Exercise directions
Verbatim output required. Print the data in full.

Information supplied

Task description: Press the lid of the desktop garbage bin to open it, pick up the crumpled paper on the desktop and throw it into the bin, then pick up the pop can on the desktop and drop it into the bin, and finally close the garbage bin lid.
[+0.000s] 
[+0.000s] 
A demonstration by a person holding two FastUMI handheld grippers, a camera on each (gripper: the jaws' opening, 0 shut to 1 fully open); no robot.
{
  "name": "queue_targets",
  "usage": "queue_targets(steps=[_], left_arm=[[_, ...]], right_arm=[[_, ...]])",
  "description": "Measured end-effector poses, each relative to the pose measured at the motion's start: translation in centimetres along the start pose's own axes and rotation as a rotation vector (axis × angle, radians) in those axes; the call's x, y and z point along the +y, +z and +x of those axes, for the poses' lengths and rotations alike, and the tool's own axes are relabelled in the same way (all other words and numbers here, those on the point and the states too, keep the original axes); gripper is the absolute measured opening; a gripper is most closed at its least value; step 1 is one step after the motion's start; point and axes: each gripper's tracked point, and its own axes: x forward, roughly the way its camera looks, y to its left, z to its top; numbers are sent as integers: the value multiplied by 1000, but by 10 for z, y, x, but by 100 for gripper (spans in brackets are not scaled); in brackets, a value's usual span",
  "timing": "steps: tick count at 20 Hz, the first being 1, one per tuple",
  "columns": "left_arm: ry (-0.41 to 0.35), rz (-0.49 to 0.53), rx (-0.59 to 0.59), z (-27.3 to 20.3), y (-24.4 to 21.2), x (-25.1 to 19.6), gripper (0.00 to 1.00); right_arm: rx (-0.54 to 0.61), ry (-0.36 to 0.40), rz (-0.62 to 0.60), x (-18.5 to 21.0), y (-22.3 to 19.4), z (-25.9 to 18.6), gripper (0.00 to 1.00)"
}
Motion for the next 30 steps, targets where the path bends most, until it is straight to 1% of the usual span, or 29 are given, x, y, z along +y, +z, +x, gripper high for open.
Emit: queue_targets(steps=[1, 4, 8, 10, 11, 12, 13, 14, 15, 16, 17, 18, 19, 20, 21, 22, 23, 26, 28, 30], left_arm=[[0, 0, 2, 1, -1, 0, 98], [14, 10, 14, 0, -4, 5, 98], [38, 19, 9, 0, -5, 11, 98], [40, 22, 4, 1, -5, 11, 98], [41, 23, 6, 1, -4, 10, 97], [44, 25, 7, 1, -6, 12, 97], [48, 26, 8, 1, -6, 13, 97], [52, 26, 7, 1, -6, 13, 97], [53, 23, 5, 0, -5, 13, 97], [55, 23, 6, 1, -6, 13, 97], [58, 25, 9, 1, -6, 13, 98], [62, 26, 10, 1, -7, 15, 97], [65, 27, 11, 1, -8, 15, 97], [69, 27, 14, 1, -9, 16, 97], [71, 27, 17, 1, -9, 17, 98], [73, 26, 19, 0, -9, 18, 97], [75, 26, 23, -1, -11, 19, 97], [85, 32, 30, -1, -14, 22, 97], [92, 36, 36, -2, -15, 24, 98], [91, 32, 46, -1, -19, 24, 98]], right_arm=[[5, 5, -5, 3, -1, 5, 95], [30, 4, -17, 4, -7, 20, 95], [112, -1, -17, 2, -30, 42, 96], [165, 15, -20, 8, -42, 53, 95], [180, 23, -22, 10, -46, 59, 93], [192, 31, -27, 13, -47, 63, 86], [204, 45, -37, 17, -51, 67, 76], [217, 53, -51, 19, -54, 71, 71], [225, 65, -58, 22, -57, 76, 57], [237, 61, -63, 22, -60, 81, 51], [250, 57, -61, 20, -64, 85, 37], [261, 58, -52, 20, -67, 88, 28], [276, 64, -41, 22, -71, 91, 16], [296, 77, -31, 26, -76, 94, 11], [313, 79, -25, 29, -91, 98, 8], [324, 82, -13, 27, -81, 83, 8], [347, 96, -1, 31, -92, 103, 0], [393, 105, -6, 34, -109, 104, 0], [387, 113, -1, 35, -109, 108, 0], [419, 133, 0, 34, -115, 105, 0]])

Answer for this exercise
Task description: Press the lid of the desktop garbage bin to open it, pick up the crumpled paper on the desktop and throw it into the bin, then pick up the pop can on the desktop and drop it into the bin, and finally close the garbage bin lid.
[+0.000s] 
[+0.000s] 
A demonstration by a person holding two FastUMI handheld grippers, a camera on each (gripper: the jaws' opening, 0 shut to 1 fully open); no robot.
{
  "name": "queue_targets",
  "usage": "queue_targets(steps=[_], left_arm=[[_, ...]], right_arm=[[_, ...]])",
  "description": "Measured end-effector poses, each relative to the pose measured at the motion's start: translation in centimetres along the start pose's own axes and rotation as a rotation vector (axis × angle, radians) in those axes; the call's x, y and z point along the +y, +z and +x of those axes, for the poses' lengths and rotations alike, and the tool's own axes are relabelled in the same way (all other words and numbers here, those on the point and the states too, keep the original axes); gripper is the absolute measured opening; a gripper is most closed at its least value; step 1 is one step after the motion's start; point and axes: each gripper's tracked point, and its own axes: x forward, roughly the way its camera looks, y to its left, z to its top; numbers are sent as integers: the value multiplied by 1000, but by 10 for z, y, x, but by 100 for gripper (spans in brackets are not scaled); in brackets, a value's usual span",
  "timing": "steps: tick count at 20 Hz, the first being 1, one per tuple",
  "columns": "left_arm: ry (-0.41 to 0.35), rz (-0.49 to 0.53), rx (-0.59 to 0.59), z (-27.3 to 20.3), y (-24.4 to 21.2), x (-25.1 to 19.6), gripper (0.00 to 1.00); right_arm: rx (-0.54 to 0.61), ry (-0.36 to 0.40), rz (-0.62 to 0.60), x (-18.5 to 21.0), y (-22.3 to 19.4), z (-25.9 to 18.6), gripper (0.00 to 1.00)"
}
Motion for the next 30 steps, targets where the path bends most, until it is straight to 1% of the usual span, or 29 are given, x, y, z along +y, +z, +x, gripper high for open.
Emit: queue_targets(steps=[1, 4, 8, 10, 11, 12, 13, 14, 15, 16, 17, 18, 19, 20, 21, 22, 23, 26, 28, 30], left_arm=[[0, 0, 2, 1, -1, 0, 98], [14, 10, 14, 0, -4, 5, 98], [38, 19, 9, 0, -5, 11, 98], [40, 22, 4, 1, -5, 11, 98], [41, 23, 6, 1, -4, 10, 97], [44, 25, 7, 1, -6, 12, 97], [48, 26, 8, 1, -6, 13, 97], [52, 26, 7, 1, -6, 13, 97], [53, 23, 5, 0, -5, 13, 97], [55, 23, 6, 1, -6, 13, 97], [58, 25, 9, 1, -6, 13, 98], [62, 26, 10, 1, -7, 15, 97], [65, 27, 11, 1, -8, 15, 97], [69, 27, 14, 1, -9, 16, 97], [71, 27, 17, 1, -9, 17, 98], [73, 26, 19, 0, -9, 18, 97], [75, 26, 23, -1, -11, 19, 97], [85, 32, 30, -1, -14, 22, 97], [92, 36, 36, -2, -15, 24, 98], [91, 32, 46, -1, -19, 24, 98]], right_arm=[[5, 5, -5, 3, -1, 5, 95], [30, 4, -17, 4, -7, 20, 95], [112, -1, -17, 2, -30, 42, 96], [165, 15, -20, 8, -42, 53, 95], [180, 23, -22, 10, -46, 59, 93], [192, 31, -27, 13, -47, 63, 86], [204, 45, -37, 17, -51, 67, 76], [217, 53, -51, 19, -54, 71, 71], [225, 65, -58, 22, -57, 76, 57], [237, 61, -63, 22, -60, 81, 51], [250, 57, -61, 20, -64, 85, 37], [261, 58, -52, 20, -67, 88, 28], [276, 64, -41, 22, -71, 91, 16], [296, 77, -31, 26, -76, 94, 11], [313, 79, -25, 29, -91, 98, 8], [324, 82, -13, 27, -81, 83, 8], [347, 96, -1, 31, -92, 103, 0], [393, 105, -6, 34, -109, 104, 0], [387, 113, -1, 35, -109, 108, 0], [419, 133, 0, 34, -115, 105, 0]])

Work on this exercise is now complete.